▸ ACTIVITY:
Print every line of the data exactly as shown.

▸ INFORMATION SHOWN:
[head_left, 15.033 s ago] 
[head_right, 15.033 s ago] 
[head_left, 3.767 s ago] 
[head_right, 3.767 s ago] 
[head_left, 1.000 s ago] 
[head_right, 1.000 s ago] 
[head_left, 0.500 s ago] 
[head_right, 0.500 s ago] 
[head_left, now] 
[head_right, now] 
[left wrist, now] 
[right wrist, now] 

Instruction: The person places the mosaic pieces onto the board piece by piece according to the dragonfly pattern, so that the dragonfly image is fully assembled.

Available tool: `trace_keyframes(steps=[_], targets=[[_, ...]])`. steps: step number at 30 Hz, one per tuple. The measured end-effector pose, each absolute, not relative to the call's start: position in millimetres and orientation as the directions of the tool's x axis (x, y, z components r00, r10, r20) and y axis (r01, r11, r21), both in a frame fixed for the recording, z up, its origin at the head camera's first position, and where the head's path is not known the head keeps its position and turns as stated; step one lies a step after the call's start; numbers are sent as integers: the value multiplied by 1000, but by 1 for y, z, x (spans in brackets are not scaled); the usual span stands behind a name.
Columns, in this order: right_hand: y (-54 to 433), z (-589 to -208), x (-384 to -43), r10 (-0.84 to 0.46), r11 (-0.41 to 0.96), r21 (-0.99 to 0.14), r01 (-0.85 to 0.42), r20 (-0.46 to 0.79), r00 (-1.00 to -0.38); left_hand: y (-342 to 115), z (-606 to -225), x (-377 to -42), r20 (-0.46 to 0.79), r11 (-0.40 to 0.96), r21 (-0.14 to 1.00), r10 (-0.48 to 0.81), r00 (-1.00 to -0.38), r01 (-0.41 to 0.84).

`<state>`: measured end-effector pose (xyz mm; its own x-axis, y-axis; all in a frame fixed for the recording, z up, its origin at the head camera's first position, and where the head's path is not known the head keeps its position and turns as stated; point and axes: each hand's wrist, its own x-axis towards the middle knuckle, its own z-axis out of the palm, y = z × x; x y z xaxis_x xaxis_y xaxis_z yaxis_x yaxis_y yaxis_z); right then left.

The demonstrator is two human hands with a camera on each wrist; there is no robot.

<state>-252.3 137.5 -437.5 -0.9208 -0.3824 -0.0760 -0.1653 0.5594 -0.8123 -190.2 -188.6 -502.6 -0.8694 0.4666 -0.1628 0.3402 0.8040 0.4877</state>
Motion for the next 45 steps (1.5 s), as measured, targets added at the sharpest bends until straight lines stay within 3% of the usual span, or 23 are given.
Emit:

▸ RESULT FOR THIS TASK:
[head_left, 15.033 s ago] 
[head_right, 15.033 s ago] 
[head_left, 3.767 s ago] 
[head_right, 3.767 s ago] 
[head_left, 1.000 s ago] 
[head_right, 1.000 s ago] 
[head_left, 0.500 s ago] 
[head_right, 0.500 s ago] 
[head_left, now] 
[head_right, now] 
[left wrist, now] 
[right wrist, now] 

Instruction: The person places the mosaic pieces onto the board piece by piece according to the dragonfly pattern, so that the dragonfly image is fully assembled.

Available tool: `trace_keyframes(steps=[_], targets=[[_, ...]])`. steps: step number at 30 Hz, one per tuple. The measured end-effector pose, each absolute, not relative to the call's start: position in millimetres and orientation as the directions of the tool's x axis (x, y, z components r00, r10, r20) and y axis (r01, r11, r21), both in a frame fixed for the recording, z up, its origin at the head camera's first position, and where the head's path is not known the head keeps its position and turns as stated; step one lies a step after the call's start; numbers are sent as integers: the value multiplied by 1000, but by 1 for y, z, x (spans in brackets are not scaled); the usual span stands behind a name.
Columns, in this order: right_hand: y (-54 to 433), z (-589 to -208), x (-384 to -43), r10 (-0.84 to 0.46), r11 (-0.41 to 0.96), r21 (-0.99 to 0.14), r01 (-0.85 to 0.42), r20 (-0.46 to 0.79), r00 (-1.00 to -0.38); left_hand: y (-342 to 115), z (-606 to -225), x (-377 to -42), r20 (-0.46 to 0.79), r11 (-0.40 to 0.96), r21 (-0.14 to 1.00), r10 (-0.48 to 0.81), r00 (-1.00 to -0.38), r01 (-0.41 to 0.84).

`<state>`: measured end-effector pose (xyz mm; its own x-axis, y-axis; all in a frame fixed for the recording, z up, its origin at the head camera's first position, and where the head's path is not known the head keeps its position and turns as stated; point and axes: each hand's wrist, its own x-axis towards the middle knuckle, its own z-axis out of the palm, y = z × x; x y z xaxis_x xaxis_y xaxis_z yaxis_x yaxis_y yaxis_z); right then left.

The demonstrator is two human hands with a camera on each wrist; there is no robot.

<state>-252.3 137.5 -437.5 -0.9208 -0.3824 -0.0760 -0.1653 0.5594 -0.8123 -190.2 -188.6 -502.6 -0.8694 0.4666 -0.1628 0.3402 0.8040 0.4877</state>
Motion for the next 45 steps (1.5 s), as measured, targets added at the sharpest bends until straight lines stay within 3% of the usual span, or 23 are given.
Emit:

What the exercise required is now complete.